**Problem**
What lines of the data below hold the string "block"? Copy each one.

**Excerpts from a dataset**
......
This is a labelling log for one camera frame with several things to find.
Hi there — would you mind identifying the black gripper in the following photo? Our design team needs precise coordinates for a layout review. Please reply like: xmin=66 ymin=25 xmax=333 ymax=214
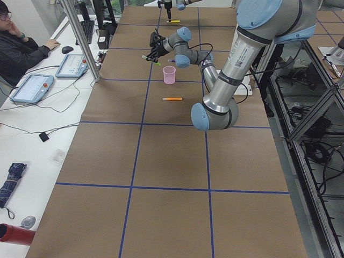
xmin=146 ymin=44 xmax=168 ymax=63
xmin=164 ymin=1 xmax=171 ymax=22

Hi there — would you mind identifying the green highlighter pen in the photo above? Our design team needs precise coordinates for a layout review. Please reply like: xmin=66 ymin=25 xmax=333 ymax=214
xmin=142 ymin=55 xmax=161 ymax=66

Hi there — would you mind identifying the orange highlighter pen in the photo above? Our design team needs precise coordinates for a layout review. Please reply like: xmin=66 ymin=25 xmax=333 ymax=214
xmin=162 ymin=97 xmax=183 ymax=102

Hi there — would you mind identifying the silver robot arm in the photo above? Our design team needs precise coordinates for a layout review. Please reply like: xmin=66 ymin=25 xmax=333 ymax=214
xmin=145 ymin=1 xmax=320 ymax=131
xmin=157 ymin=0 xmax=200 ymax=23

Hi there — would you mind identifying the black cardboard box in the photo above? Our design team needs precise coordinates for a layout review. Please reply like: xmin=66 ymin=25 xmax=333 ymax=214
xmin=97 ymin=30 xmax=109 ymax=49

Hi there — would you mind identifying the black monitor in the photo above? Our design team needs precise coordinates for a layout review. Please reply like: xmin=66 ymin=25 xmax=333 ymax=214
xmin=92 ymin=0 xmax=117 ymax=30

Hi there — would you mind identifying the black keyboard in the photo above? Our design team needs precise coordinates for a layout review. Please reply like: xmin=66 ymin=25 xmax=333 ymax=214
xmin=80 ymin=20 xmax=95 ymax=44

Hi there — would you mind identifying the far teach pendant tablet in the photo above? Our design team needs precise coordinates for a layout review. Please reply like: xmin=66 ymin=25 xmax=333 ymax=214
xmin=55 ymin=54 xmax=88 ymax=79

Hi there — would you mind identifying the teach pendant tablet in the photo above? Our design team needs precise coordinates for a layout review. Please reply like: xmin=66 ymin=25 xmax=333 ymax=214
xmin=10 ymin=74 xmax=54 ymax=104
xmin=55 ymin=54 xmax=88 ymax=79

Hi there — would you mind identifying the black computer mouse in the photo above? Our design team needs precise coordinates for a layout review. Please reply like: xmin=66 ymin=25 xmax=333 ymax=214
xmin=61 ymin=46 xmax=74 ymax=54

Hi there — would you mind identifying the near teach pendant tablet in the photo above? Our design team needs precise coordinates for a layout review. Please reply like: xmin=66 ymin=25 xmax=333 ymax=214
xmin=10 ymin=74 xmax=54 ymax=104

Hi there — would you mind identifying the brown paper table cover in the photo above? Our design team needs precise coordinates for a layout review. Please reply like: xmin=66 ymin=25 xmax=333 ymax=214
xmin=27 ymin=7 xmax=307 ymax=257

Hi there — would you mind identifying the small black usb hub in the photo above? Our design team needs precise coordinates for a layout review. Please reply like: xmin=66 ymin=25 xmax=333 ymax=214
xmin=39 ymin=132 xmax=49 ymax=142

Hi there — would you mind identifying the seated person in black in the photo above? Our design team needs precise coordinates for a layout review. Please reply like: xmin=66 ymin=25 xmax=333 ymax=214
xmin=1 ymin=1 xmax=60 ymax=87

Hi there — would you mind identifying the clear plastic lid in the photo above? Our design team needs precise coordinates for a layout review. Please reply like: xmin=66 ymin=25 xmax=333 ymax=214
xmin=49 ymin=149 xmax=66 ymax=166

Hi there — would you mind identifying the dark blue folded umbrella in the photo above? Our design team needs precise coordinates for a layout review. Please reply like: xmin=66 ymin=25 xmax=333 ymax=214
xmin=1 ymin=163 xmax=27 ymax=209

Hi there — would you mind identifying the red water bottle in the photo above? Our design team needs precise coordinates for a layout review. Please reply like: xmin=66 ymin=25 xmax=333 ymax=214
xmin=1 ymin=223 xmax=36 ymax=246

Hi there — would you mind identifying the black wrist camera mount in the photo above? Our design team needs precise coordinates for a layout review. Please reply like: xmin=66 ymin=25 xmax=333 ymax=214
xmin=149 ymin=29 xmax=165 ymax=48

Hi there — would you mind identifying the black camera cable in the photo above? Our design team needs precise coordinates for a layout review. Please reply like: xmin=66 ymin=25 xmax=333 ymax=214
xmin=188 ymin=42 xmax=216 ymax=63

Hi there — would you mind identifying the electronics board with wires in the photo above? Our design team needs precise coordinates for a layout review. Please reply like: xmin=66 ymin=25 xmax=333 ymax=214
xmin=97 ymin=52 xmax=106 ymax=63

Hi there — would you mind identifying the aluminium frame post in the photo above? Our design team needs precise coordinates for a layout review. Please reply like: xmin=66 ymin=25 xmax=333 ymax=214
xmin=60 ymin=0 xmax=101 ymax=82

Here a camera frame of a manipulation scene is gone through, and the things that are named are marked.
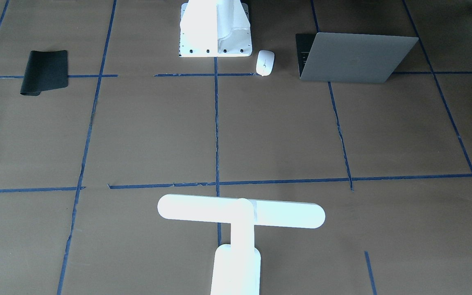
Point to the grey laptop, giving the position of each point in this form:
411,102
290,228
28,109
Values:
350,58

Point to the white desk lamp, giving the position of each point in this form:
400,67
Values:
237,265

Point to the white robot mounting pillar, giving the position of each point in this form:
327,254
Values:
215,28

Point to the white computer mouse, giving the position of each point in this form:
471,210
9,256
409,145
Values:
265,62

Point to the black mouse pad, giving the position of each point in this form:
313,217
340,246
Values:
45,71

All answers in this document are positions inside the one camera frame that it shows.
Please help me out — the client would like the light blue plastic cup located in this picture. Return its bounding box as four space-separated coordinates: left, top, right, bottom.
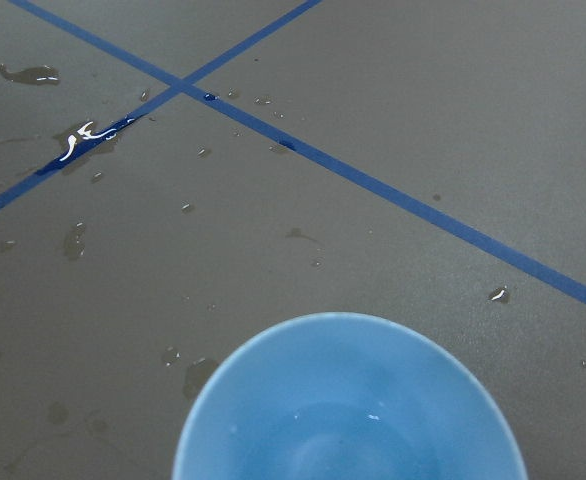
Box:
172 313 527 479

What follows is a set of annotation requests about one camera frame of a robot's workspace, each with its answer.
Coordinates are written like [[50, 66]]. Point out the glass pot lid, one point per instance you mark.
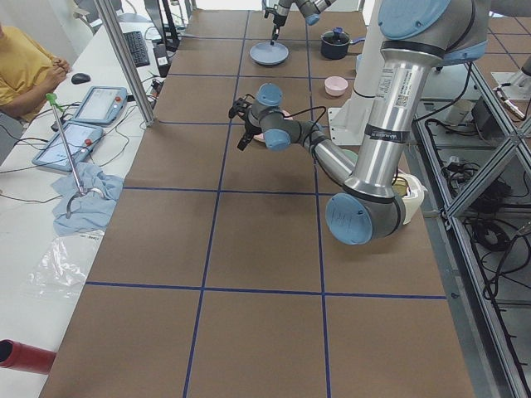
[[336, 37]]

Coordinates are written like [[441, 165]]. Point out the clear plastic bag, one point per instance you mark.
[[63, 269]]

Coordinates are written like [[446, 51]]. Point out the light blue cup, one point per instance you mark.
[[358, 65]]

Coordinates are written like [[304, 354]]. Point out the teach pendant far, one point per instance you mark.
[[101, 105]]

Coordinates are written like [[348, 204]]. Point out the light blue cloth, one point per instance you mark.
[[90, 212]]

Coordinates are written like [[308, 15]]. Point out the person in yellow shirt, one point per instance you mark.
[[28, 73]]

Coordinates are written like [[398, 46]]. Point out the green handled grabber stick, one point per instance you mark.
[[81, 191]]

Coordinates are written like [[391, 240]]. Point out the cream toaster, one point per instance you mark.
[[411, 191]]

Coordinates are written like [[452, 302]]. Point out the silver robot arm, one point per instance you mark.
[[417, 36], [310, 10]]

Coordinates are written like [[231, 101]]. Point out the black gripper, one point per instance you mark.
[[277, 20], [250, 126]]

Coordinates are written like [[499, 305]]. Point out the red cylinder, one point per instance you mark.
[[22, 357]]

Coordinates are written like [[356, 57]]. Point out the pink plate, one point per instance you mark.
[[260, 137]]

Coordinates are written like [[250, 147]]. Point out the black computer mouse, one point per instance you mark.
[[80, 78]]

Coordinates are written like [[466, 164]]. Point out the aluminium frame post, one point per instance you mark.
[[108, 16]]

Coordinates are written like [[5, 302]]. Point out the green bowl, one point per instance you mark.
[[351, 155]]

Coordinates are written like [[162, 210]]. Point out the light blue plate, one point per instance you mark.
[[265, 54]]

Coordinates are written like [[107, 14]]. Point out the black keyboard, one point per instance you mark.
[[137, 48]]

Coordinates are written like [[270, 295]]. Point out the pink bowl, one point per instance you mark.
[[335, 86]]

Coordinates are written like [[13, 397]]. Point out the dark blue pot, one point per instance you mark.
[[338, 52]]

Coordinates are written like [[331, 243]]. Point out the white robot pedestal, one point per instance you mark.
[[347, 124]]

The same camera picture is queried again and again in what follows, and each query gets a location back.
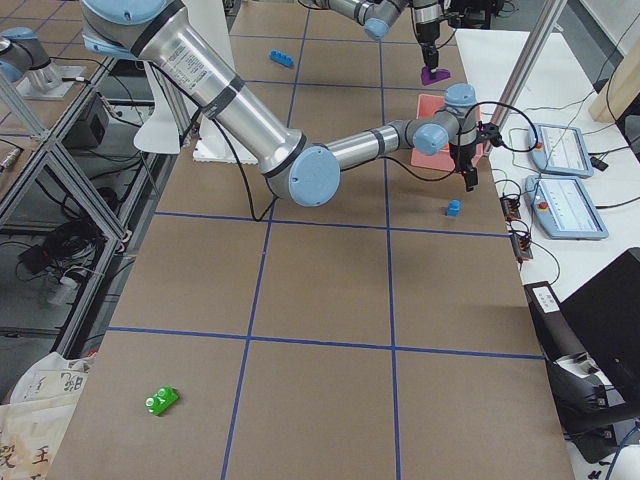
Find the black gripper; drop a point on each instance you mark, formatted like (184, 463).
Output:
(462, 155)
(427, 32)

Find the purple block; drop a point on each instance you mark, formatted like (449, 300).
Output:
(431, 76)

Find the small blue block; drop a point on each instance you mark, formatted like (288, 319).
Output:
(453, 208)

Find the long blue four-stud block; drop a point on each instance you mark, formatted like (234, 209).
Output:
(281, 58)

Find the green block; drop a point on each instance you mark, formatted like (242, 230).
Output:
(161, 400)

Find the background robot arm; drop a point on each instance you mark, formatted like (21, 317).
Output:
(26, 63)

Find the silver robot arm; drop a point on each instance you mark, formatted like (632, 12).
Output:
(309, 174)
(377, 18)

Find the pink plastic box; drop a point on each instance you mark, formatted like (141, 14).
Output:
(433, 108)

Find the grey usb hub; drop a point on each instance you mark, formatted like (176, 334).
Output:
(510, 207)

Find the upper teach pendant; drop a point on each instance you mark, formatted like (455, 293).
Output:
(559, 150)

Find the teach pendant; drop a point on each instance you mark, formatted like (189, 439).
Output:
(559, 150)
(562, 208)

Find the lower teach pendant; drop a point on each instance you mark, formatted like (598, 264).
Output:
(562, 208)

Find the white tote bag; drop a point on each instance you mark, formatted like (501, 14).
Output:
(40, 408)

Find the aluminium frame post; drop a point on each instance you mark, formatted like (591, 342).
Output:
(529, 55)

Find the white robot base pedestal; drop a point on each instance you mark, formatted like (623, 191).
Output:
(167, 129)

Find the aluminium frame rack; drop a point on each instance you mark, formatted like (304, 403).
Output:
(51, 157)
......
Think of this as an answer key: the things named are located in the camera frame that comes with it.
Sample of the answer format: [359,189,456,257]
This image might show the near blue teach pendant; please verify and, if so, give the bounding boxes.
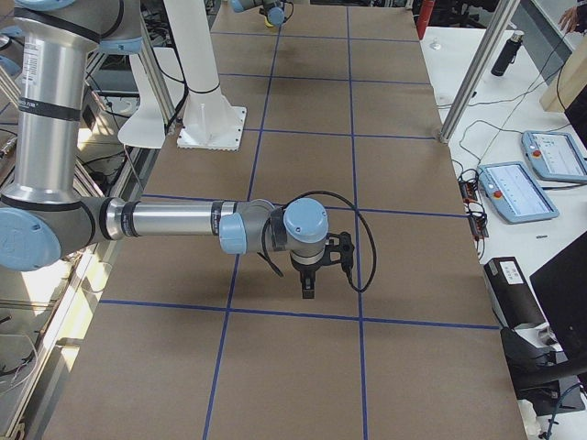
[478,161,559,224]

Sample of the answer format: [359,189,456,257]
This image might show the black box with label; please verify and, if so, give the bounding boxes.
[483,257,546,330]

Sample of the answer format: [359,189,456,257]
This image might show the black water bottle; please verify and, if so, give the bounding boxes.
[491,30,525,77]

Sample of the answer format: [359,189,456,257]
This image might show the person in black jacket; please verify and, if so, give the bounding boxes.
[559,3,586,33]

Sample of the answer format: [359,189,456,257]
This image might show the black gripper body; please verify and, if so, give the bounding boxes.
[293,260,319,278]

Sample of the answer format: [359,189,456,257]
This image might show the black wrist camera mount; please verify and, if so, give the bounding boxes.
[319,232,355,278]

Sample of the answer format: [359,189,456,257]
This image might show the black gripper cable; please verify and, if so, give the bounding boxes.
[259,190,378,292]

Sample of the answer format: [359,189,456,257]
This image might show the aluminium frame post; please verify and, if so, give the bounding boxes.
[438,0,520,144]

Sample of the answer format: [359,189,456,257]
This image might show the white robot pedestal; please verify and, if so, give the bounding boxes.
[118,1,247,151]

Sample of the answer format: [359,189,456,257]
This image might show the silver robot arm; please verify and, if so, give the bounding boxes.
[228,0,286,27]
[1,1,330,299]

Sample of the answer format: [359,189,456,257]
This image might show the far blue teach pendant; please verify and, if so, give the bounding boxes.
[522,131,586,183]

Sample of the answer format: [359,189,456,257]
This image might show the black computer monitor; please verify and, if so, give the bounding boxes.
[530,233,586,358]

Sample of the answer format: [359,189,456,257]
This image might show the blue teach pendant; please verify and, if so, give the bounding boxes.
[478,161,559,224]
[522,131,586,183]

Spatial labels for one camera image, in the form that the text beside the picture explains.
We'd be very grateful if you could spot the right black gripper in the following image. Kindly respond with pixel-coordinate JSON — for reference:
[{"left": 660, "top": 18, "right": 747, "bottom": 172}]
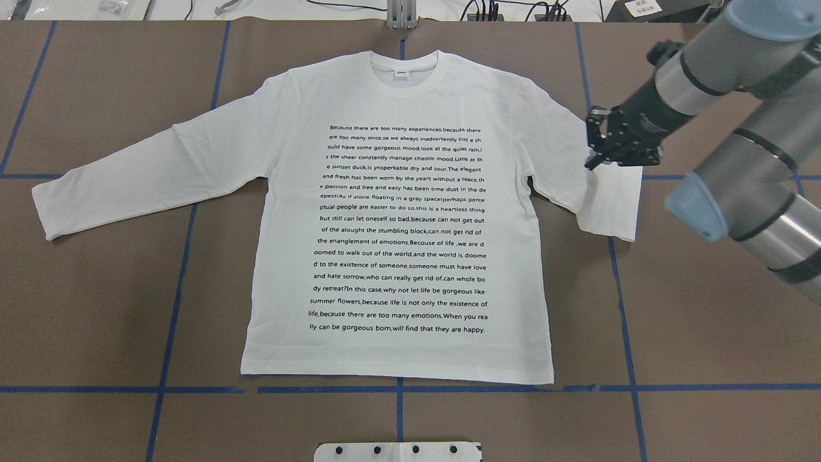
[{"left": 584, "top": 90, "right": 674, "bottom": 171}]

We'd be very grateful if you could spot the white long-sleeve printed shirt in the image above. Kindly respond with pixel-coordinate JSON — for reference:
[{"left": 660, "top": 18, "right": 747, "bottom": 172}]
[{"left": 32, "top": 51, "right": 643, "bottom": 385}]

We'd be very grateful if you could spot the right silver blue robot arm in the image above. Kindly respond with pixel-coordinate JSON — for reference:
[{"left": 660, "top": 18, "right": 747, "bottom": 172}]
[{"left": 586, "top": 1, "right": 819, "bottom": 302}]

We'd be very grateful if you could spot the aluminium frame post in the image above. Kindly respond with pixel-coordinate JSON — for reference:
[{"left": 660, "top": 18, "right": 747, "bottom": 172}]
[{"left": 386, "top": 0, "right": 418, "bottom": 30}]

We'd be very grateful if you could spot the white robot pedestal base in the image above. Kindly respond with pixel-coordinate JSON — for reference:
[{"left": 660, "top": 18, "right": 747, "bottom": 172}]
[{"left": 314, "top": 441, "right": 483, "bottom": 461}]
......
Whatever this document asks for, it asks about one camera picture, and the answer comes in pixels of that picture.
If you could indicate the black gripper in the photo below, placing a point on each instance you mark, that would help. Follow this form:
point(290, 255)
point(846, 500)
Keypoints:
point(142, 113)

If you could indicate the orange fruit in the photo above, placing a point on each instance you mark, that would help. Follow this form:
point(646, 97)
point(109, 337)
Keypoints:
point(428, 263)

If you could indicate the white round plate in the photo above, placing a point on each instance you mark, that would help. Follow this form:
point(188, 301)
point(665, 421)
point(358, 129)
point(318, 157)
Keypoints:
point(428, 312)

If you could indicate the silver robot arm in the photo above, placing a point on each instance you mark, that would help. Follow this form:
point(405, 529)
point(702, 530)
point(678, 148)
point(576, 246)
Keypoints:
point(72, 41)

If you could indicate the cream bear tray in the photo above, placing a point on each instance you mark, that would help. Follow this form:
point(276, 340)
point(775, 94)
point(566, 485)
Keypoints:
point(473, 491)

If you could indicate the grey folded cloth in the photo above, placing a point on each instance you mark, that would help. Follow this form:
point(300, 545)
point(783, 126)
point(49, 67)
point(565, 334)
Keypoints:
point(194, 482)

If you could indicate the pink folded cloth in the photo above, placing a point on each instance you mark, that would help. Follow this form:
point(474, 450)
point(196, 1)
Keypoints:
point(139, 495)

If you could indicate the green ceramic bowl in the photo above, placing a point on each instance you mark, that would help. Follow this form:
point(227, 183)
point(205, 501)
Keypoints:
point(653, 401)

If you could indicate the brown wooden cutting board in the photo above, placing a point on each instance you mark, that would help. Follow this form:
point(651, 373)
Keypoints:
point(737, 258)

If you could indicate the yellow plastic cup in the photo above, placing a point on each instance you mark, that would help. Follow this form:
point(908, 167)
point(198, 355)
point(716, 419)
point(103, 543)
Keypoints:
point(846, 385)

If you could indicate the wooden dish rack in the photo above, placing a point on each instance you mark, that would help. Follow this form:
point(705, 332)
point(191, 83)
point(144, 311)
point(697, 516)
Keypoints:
......
**The answer**
Find the purple block; drop a point on each instance you mark, formatted like (449, 300).
Find the small blue block; drop a point on each instance you mark, formatted like (288, 319).
Find the long blue four-stud block; drop a point on each instance you mark, formatted like (234, 209).
Find the green block; drop a point on each instance you mark, formatted like (242, 230).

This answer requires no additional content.